**PROBLEM TO SOLVE**: Under this line sits a listing. Repeat exactly and only its lines from the one holding "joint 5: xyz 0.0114" through the one holding "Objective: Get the"; skip pictures.

(DATA BLOCK)

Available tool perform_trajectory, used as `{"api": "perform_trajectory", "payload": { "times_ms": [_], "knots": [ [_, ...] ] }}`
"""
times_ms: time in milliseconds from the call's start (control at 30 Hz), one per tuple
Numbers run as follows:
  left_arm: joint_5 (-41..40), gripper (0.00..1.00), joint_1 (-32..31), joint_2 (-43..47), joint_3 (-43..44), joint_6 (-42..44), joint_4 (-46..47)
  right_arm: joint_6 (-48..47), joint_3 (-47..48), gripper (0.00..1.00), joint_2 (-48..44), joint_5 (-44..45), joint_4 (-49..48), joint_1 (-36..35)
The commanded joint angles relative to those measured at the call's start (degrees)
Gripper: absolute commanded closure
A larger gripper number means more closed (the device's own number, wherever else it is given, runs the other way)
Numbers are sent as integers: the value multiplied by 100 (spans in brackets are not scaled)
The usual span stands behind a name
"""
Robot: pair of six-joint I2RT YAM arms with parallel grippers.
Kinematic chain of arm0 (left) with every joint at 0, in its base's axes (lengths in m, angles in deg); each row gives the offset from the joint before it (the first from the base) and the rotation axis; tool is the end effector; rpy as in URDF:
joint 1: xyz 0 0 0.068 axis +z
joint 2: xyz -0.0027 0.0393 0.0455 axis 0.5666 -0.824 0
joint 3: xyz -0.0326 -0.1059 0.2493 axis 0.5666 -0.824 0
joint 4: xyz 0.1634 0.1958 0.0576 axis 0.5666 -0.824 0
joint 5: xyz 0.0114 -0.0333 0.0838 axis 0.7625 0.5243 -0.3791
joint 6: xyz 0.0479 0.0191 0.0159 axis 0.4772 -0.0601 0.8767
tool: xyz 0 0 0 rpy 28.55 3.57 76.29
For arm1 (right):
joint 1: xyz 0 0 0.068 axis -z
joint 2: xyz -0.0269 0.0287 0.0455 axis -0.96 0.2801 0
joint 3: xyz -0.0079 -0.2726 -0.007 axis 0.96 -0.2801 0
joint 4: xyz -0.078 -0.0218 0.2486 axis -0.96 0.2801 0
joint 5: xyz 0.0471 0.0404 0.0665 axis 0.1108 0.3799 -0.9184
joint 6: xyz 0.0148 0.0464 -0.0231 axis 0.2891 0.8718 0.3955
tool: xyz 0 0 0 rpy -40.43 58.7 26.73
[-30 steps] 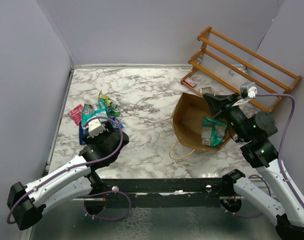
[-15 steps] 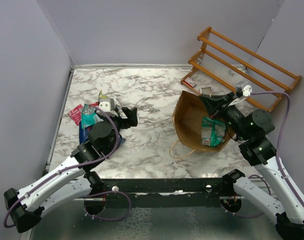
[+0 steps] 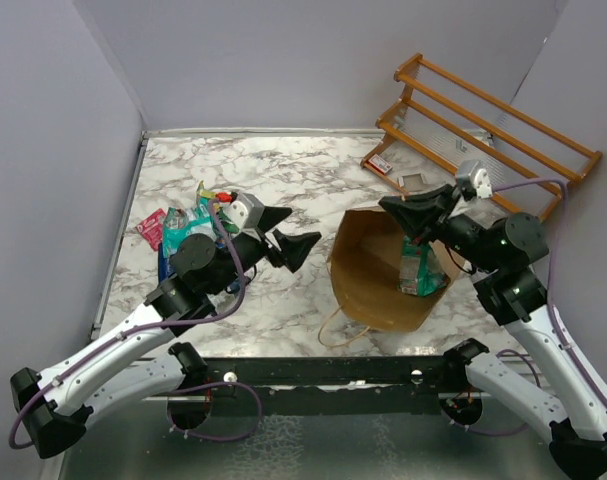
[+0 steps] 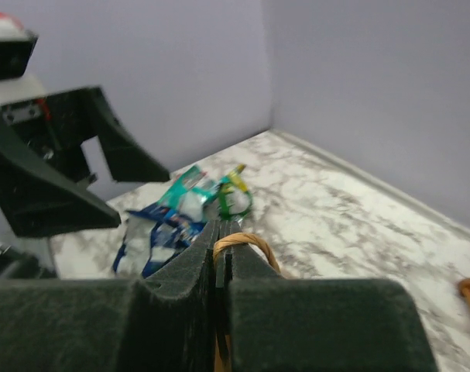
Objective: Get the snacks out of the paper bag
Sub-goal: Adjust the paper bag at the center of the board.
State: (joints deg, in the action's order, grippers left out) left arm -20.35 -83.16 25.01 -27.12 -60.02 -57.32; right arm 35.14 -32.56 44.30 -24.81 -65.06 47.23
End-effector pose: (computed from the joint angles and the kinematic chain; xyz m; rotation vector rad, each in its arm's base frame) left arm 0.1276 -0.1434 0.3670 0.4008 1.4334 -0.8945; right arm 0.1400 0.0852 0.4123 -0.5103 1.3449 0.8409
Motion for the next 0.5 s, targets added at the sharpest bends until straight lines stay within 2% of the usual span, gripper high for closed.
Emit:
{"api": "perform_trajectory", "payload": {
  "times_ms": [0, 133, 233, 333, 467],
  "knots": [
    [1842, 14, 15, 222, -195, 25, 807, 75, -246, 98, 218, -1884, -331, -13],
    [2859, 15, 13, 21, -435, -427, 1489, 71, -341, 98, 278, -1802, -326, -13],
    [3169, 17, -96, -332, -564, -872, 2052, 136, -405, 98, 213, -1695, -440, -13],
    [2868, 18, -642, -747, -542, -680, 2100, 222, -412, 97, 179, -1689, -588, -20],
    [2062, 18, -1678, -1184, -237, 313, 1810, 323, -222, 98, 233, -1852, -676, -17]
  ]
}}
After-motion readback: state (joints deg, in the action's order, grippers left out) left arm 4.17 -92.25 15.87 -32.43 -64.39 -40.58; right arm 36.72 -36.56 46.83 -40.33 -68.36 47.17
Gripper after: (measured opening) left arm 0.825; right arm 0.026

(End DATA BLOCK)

**YOUR RESPONSE**:
joint 5: xyz 0.0114 -0.0333 0.0838 axis 0.7625 0.5243 -0.3791
joint 6: xyz 0.0479 0.0191 0.0159 axis 0.4772 -0.0601 0.8767
tool: xyz 0 0 0 rpy 28.55 3.57 76.29
For arm1 (right):
joint 1: xyz 0 0 0.068 axis -z
joint 2: xyz -0.0269 0.0287 0.0455 axis -0.96 0.2801 0
joint 3: xyz -0.0079 -0.2726 -0.007 axis 0.96 -0.2801 0
joint 4: xyz -0.078 -0.0218 0.2486 axis -0.96 0.2801 0
joint 5: xyz 0.0471 0.0404 0.0665 axis 0.1108 0.3799 -0.9184
joint 6: xyz 0.0148 0.0464 -0.0231 axis 0.2891 0.8718 0.3955
tool: xyz 0 0 0 rpy -40.43 58.7 26.73
[-30 steps] 
[-15 steps] 
[+0 steps] 
[+0 steps] 
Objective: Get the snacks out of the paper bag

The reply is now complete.